No; it is not likely that the tribe ever chose this abiding place for its scenery. A sensitive feeling for sound, or form, or color, an impressionable nervous organization, do not belong to the man with the hoe, much less to the man with the bow. It is to be feared that they are indicative of some physical degeneration, some decline in bone and muscle, some abnormal development of the emotional nature. They travel side by side with high civilization and are the premonitory symptoms of racial decay. But are we correct in assuming that because the red man does not see a colored shadow therefore he is blind to every charm and sublimity of nature?
Mountain “view.”
The desert colors.
These mountain-dwellers, always looking out from their height, must have seen and remarked the large features of the desert—the great masses of form, the broad blocks of color. They knew the long undulations of the valley-plain were covered with sharp, broken rock, but from this height surely they must have noticed how soft as velvet they looked, how smoothly they rolled from one into another, how perfectly they curved, how symmetrically they waved. And the long lines of the divides, lessening to the west—their ridges of grease wood showing a peculiar green like the crests of sea-waves in storm—did they not see them? Did they not look down on the low neighboring hills and know that they were pink, terra-cotta, orange-colored—all the strange hues that may be compounded of clay and mineral—with here and there a crowning mass of white quartz or a far-extending outcrop of shale stained blue and green with copper? Doubtless, a wealth of color and atmospheric effect was wasted upon the aboriginal retina; but did it not take note of the deep orange sunsets, the golden fringed heaps of cumulus, and the tongues of fire that curled from every little cirrus cloud that lingered in the western sky?

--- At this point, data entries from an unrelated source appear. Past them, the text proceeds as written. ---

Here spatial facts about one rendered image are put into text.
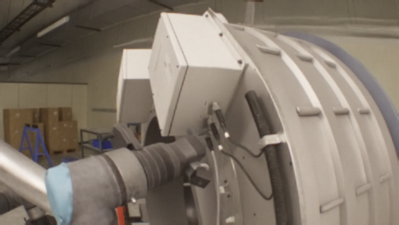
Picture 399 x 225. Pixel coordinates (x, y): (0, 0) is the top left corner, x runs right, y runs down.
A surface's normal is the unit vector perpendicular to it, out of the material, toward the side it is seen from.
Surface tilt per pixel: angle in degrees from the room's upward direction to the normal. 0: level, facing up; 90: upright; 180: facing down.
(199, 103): 133
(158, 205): 74
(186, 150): 51
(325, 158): 61
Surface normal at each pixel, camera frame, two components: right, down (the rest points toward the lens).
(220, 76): 0.26, 0.71
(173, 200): 0.36, -0.17
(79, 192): 0.65, -0.30
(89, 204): 0.70, -0.02
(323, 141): 0.32, -0.48
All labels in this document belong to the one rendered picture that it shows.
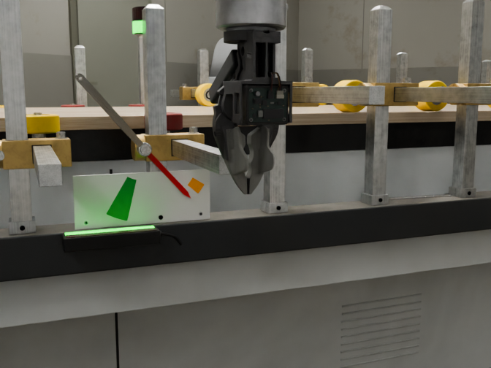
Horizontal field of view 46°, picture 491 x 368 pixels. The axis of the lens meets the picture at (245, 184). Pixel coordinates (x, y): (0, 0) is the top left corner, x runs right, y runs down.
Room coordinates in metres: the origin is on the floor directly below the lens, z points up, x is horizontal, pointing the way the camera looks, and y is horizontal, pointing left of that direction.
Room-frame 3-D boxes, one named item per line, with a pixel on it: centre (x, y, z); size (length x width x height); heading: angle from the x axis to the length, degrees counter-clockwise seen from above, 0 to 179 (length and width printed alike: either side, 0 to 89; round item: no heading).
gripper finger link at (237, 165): (0.76, 0.01, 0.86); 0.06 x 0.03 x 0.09; 21
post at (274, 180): (1.21, -0.06, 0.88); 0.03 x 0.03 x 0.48; 21
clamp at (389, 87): (1.31, -0.31, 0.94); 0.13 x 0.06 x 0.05; 111
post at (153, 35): (1.12, 0.17, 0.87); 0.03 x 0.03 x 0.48; 21
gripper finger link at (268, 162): (0.77, -0.02, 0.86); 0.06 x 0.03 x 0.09; 21
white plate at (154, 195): (1.09, 0.19, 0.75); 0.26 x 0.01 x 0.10; 111
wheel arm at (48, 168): (0.96, 0.34, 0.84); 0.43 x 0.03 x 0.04; 21
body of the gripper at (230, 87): (0.76, -0.01, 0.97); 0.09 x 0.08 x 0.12; 21
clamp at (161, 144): (1.13, 0.15, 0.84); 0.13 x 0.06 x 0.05; 111
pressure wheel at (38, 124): (1.14, 0.41, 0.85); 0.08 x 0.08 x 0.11
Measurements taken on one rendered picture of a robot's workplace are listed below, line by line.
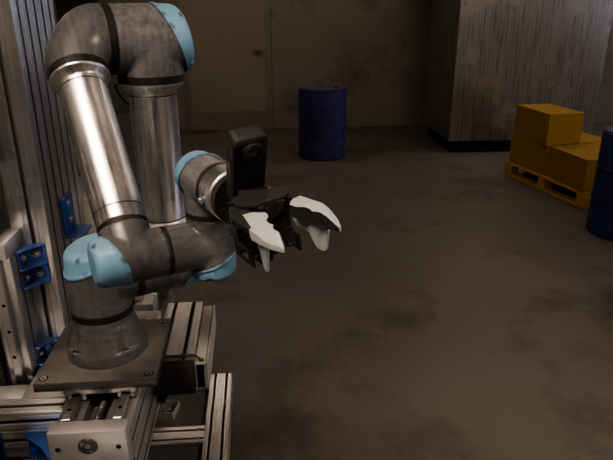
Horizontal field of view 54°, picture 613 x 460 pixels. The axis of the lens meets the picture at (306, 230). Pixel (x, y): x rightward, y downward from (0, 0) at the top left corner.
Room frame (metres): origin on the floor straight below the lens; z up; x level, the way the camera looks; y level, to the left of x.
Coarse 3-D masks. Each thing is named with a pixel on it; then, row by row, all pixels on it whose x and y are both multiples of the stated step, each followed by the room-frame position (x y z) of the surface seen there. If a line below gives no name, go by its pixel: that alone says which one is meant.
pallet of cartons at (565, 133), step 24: (528, 120) 5.63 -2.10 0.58; (552, 120) 5.34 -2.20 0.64; (576, 120) 5.40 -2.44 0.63; (528, 144) 5.58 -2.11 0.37; (552, 144) 5.35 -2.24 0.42; (576, 144) 5.38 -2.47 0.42; (528, 168) 5.54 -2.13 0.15; (552, 168) 5.24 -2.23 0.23; (576, 168) 4.95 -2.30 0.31; (552, 192) 5.19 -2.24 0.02; (576, 192) 4.89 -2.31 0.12
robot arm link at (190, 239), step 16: (176, 224) 0.85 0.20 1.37; (192, 224) 0.84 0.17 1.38; (208, 224) 0.83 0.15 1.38; (224, 224) 0.84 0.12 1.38; (176, 240) 0.81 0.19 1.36; (192, 240) 0.82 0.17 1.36; (208, 240) 0.83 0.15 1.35; (224, 240) 0.84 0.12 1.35; (176, 256) 0.80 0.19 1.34; (192, 256) 0.81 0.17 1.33; (208, 256) 0.82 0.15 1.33; (224, 256) 0.84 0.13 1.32; (176, 272) 0.81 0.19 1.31; (192, 272) 0.84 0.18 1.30; (208, 272) 0.83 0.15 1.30; (224, 272) 0.84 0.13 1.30
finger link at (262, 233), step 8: (248, 216) 0.65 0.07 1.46; (256, 216) 0.65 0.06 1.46; (264, 216) 0.65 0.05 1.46; (256, 224) 0.63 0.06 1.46; (264, 224) 0.63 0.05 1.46; (256, 232) 0.61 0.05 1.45; (264, 232) 0.61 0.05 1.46; (272, 232) 0.60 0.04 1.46; (256, 240) 0.61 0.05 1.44; (264, 240) 0.60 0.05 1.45; (272, 240) 0.59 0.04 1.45; (280, 240) 0.59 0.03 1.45; (264, 248) 0.61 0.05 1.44; (272, 248) 0.59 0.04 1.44; (280, 248) 0.58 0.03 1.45; (264, 256) 0.62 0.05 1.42; (264, 264) 0.63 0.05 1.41
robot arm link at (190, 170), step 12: (192, 156) 0.87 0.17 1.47; (204, 156) 0.86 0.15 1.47; (216, 156) 0.88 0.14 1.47; (180, 168) 0.87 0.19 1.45; (192, 168) 0.84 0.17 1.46; (204, 168) 0.82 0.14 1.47; (180, 180) 0.86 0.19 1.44; (192, 180) 0.82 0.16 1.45; (192, 192) 0.82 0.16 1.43; (192, 204) 0.84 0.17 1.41; (204, 216) 0.83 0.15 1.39
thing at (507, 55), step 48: (432, 0) 7.77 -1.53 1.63; (480, 0) 6.73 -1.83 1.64; (528, 0) 6.77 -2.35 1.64; (576, 0) 6.82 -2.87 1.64; (432, 48) 7.61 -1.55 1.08; (480, 48) 6.74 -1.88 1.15; (528, 48) 6.78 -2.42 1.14; (576, 48) 6.82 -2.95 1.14; (432, 96) 7.46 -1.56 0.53; (480, 96) 6.74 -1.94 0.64; (528, 96) 6.79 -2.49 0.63; (576, 96) 6.83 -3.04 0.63; (480, 144) 6.79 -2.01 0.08
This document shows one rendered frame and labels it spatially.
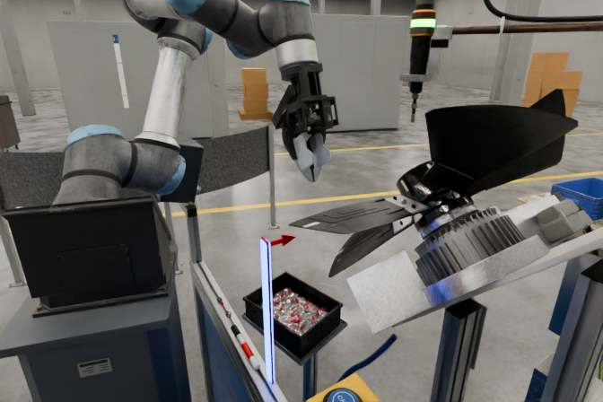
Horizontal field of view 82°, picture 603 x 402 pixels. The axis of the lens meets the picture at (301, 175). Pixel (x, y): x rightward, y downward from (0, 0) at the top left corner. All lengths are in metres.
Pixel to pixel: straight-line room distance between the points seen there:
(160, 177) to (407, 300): 0.66
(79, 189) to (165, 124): 0.27
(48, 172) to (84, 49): 4.54
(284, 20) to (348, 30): 6.51
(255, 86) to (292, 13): 8.21
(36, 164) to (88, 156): 1.81
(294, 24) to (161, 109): 0.47
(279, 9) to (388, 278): 0.60
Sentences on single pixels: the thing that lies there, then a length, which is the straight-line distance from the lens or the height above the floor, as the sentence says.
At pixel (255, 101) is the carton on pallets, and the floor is 0.44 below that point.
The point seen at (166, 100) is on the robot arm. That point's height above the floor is 1.39.
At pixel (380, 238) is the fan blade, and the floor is 1.05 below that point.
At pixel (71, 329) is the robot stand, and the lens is 0.85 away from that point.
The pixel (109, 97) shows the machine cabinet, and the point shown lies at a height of 0.84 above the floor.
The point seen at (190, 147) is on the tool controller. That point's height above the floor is 1.23.
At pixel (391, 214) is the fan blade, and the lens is 0.74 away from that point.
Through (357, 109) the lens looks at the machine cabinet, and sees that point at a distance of 7.31.
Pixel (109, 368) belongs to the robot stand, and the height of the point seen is 0.90.
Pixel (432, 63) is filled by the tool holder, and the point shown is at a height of 1.49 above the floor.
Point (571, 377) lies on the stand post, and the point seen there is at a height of 0.95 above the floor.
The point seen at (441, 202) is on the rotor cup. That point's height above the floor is 1.19.
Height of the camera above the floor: 1.50
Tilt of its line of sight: 19 degrees down
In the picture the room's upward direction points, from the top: straight up
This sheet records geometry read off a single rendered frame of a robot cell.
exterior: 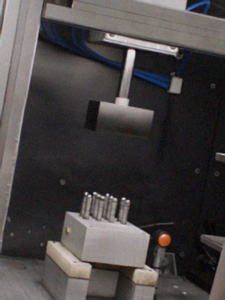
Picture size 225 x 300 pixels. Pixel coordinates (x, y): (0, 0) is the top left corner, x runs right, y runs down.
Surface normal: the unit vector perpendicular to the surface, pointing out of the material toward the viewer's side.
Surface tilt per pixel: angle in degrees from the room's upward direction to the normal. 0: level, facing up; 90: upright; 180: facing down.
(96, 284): 90
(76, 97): 90
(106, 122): 90
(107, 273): 90
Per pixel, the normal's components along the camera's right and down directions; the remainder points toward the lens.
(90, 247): 0.29, 0.11
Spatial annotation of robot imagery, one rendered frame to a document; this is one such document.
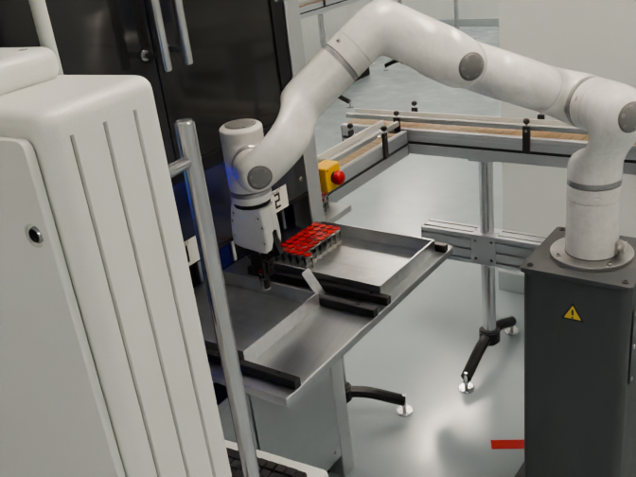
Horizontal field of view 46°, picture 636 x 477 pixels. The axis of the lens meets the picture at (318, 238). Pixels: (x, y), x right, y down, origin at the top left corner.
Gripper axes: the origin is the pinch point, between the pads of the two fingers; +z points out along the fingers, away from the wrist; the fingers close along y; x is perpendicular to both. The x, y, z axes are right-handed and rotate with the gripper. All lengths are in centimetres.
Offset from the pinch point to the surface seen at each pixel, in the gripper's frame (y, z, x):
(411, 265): 16.2, 12.0, 32.2
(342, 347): 20.8, 12.6, -1.6
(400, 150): -37, 20, 110
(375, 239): -1.3, 14.4, 42.8
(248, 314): -5.8, 13.5, -1.1
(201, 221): 34, -37, -42
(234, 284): -18.6, 14.0, 7.7
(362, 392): -30, 94, 67
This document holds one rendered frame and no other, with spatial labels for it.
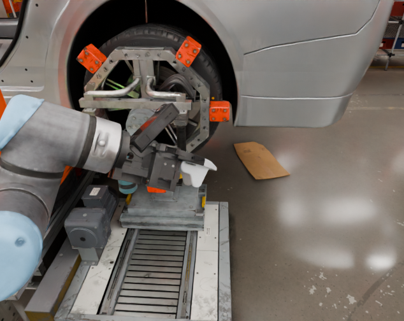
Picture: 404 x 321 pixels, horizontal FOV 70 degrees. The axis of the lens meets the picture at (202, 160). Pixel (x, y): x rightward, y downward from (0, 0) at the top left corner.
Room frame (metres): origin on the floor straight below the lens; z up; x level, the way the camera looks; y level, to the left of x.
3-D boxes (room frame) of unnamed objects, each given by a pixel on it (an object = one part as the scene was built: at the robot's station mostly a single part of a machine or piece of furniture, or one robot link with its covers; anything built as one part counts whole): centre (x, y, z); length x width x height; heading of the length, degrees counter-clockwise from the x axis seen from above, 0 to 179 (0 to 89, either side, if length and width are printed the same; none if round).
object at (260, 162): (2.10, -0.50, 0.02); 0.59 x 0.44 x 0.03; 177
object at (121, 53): (1.23, 0.24, 0.85); 0.54 x 0.07 x 0.54; 87
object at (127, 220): (1.40, 0.23, 0.13); 0.50 x 0.36 x 0.10; 87
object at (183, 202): (1.40, 0.23, 0.32); 0.40 x 0.30 x 0.28; 87
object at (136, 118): (1.16, 0.24, 0.85); 0.21 x 0.14 x 0.14; 177
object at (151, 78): (1.10, 0.14, 1.03); 0.19 x 0.18 x 0.11; 177
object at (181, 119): (1.01, 0.08, 0.93); 0.09 x 0.05 x 0.05; 177
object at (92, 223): (1.15, 0.55, 0.26); 0.42 x 0.18 x 0.35; 177
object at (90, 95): (1.11, 0.34, 1.03); 0.19 x 0.18 x 0.11; 177
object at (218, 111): (1.22, -0.08, 0.85); 0.09 x 0.08 x 0.07; 87
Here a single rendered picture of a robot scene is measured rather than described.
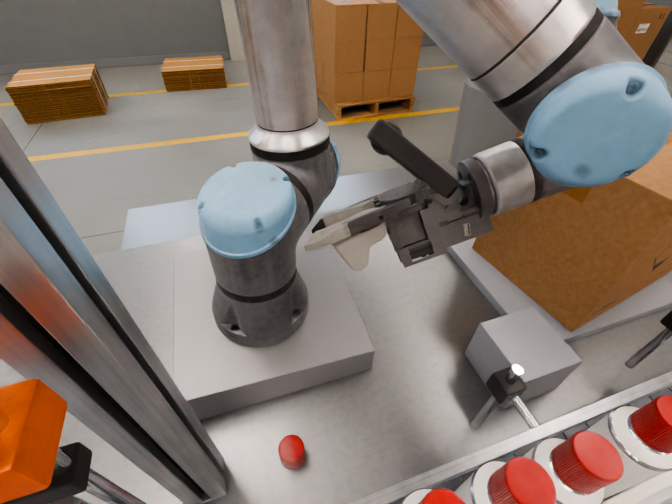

Looking down to the desert.
The land of fire.
And how often they must have looked out and down to the great basin of the desert where cloud and sky, mountain and mesa, seemed to dissolve into a pink mist! It was not an unknown land to them and yet it had its terrors. Tradition told that the Evil Spirit dwelt there, and it was his hot breath that came up every morning on the wind, scorching and burning the brown faces of the mountain-dwellers! Fire!—he dwelt in fire. Whence came all the fierce glow of sunset down over that desert if it was not the reflection from his dwelling place? The very mountain peaks flared red at times, and in the old days there were rivers of fire. The petrified waves and eddies of those rivers were still visible in the lava streams. Were there not also great flames beneath the sands that threw up hot water and boiled great volcanoes of mud? And along the base of many a cliff were there not jets of steam and smoke blown out from the heart of the mountains?
Drought and heat.
It was a land of fire. No food, no grass, no water. There were places in the canyons where occasionally a little stream was found forcing itself up through the rock; but frequently it was salt or, worse yet, poisoned with copper or arsenic. How often the tribe had lost from its numbers—slain by the heat and drought in that waste! More than once the bodies had been found by crossing bands and always the same tale was told. The victims were half buried in sand, not decayed, but withered like the grass on the lomas.
Desert mystery.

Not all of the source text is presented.